The second floor was sagging and populated by great jagged gaps. There was no sign of the spirit there, so they kept moving upward, noting as they climbed that the third level was in even worse shape and was now largely open to the sky. The stairs continued on, spiraling up the tower’s outer wall to a flat area the width of the staircase and perhaps twice as long. There were no merlons, only a solid, waist-high wall along the rim of what had once been a fine observation deck.
The ghost stood looking over the city as they approached. He appeared to be a young man, translucent and mildly luminescent, in a finely edged robe and boots. A cold wind blew out from over the trees but did not stir his garments. He turned to regard them with sad eyes.

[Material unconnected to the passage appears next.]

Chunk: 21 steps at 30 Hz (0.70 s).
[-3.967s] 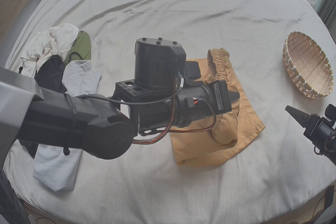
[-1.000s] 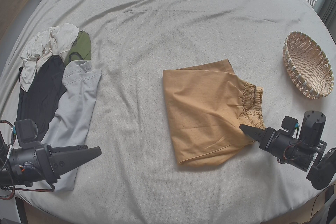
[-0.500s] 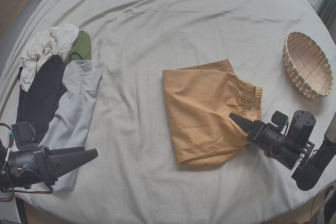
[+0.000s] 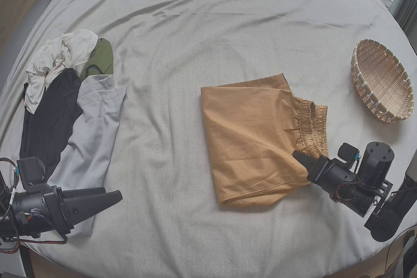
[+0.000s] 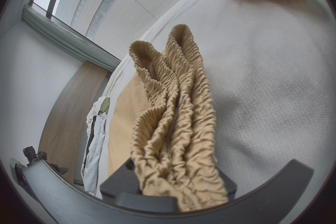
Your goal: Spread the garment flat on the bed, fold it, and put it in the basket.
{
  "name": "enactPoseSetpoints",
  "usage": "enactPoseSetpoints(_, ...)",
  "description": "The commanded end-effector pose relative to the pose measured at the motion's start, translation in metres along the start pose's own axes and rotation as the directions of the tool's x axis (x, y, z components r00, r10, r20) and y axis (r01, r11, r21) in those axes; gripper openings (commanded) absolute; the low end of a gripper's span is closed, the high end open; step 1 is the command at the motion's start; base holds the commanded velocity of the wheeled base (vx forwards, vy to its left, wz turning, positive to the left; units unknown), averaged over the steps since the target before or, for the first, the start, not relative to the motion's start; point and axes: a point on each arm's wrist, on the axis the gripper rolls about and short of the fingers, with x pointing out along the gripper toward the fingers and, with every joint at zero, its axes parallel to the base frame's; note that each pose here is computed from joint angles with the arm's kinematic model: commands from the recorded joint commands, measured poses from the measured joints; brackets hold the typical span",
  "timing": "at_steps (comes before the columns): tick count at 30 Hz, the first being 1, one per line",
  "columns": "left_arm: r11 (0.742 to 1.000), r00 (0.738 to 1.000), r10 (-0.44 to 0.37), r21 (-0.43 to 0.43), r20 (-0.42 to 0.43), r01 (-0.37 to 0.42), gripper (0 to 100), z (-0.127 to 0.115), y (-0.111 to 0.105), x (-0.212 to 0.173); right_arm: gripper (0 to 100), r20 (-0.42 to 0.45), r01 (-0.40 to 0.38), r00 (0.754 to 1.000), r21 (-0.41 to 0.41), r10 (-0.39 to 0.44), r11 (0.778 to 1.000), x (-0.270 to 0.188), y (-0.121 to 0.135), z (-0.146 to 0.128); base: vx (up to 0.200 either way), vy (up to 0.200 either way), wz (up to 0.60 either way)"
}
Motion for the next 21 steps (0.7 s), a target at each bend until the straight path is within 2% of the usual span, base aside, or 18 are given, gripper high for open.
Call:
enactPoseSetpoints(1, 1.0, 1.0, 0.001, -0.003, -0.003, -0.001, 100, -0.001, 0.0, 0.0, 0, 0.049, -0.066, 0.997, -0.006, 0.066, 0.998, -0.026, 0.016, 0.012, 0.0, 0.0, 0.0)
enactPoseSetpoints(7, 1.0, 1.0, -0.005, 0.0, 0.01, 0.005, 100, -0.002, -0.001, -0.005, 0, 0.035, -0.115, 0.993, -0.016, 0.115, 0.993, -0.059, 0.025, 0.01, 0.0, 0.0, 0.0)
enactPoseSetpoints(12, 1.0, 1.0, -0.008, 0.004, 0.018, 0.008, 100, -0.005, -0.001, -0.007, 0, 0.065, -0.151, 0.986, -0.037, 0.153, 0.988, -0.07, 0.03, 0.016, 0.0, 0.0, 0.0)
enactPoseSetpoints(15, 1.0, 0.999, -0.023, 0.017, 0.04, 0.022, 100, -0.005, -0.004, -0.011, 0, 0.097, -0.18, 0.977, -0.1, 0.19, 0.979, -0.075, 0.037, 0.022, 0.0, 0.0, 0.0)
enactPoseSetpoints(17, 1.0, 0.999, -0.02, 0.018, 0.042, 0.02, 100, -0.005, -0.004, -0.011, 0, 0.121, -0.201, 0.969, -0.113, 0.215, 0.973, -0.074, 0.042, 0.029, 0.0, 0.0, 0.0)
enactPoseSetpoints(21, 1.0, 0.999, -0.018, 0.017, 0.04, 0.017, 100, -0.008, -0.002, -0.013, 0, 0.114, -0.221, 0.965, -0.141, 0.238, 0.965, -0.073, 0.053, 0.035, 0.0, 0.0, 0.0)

“So has it been for centuries,” he said. His voice was clear, cutting. The sound did not match the movement of his lips.
Arcil and Mirelle reached the parapet. The wizard advanced to Elyana’s side, but the girl waited upon the top stair, her hand clasped to the knife hilt that projected from her belt. Elyana wondered what she planned to do with it.
“We thank you for your aid,” Elyana said to the spirit, “and shelter.”
“It is my pleasure,” said the ghost, regarding them distantly, as if they were themselves transparent. “I wish you might have seen my city in its prime, for it was a lovely, well-watered land, blessed by the gods.”
“What happened to it?” Arcil asked. “And by what name are you called?”
This may not have been the most tactful introduction, Elyana thought, but the apparition registered no offense.